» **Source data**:
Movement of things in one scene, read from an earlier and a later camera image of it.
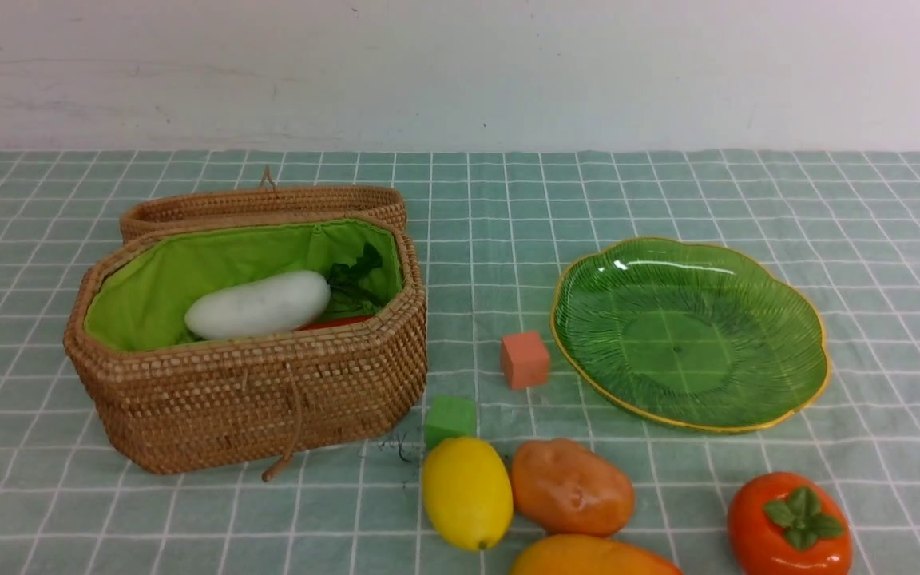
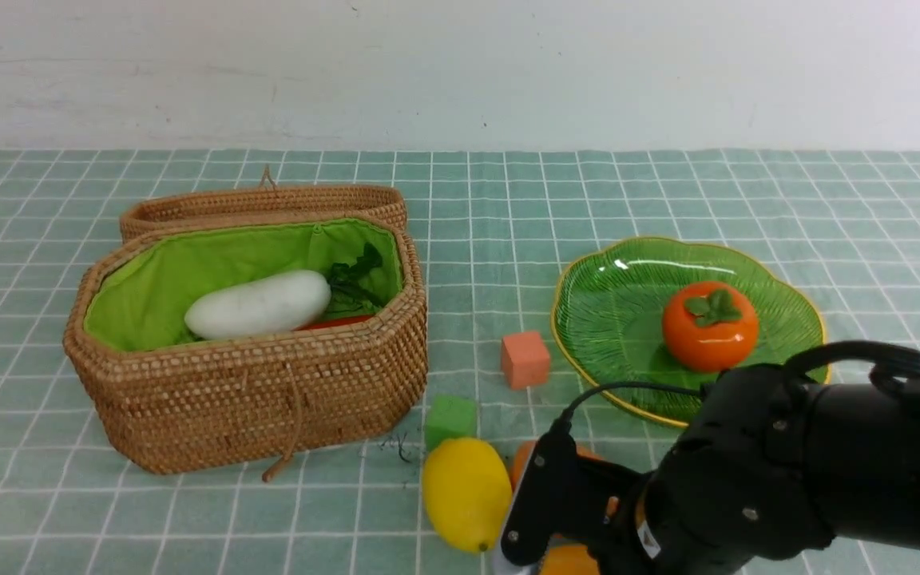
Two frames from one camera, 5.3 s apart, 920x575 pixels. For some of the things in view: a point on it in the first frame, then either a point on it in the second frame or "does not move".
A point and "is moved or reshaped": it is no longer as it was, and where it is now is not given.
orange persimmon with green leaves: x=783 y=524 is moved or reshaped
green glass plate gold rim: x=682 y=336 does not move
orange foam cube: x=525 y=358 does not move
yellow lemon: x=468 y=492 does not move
==
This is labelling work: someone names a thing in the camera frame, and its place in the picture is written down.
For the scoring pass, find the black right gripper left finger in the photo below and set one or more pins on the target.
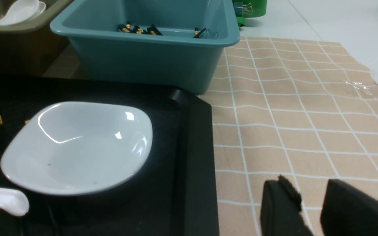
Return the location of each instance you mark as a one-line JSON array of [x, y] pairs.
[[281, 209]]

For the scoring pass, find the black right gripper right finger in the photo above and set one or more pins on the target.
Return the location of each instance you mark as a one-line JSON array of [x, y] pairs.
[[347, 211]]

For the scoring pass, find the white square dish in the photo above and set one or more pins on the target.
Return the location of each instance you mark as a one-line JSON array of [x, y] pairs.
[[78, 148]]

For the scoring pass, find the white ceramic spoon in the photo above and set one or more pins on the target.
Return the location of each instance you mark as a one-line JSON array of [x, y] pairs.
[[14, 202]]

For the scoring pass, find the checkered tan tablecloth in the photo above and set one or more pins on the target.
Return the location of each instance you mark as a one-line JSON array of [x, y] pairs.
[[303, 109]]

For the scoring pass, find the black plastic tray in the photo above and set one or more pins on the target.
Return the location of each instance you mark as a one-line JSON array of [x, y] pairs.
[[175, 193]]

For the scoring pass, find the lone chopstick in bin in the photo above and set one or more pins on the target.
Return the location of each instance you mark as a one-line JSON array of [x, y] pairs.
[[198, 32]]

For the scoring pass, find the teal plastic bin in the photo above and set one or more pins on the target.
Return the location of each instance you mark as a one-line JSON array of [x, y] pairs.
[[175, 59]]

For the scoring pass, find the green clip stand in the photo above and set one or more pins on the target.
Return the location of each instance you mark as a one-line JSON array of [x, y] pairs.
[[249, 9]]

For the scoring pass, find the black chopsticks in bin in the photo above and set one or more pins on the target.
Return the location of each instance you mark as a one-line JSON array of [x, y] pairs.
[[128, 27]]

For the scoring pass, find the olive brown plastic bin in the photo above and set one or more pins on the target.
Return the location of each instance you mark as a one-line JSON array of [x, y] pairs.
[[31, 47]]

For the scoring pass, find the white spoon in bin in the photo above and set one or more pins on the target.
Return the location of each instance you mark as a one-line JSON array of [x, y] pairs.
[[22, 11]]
==
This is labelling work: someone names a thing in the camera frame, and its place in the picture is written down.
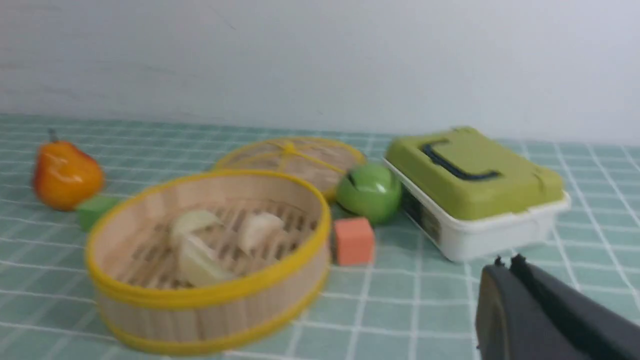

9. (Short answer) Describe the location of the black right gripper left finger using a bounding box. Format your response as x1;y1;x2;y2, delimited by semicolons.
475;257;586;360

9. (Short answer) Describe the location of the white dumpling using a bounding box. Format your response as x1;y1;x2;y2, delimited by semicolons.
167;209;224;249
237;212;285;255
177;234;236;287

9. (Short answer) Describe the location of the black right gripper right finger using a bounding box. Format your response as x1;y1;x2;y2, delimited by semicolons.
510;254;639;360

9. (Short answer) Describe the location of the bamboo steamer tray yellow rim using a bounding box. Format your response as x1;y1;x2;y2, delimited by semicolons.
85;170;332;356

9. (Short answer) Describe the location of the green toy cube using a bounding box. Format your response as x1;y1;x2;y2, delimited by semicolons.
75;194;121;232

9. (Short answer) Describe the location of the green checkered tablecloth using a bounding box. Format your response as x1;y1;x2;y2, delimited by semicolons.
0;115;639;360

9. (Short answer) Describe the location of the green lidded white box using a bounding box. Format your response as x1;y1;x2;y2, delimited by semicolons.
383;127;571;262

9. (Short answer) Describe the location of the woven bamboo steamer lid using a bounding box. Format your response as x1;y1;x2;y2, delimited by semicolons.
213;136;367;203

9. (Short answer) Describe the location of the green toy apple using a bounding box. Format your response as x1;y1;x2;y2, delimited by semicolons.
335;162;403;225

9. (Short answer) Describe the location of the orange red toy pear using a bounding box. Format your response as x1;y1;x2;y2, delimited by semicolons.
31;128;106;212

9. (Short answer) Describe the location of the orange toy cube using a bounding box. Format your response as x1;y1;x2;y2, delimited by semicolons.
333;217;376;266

» **Task prompt**: Copy exactly the lines of the entries above from the one containing "Movement of things" through the one containing "yellow lemon: x=468 y=492 does not move". Both end lines count; pictures do not.

» **Finished task**:
Movement of things in one scene, read from an earlier and a later camera image of it.
Two frames from one camera, 5.3 s apart, 920x575 pixels. For some of the things in view: a point on it in the first frame, then either a point on it in the second frame or "does not move".
A point and "is moved or reshaped": it is no longer as it was, and where it is now is not given.
orange persimmon with green leaves: x=783 y=524 is moved or reshaped
green glass plate gold rim: x=682 y=336 does not move
orange foam cube: x=525 y=358 does not move
yellow lemon: x=468 y=492 does not move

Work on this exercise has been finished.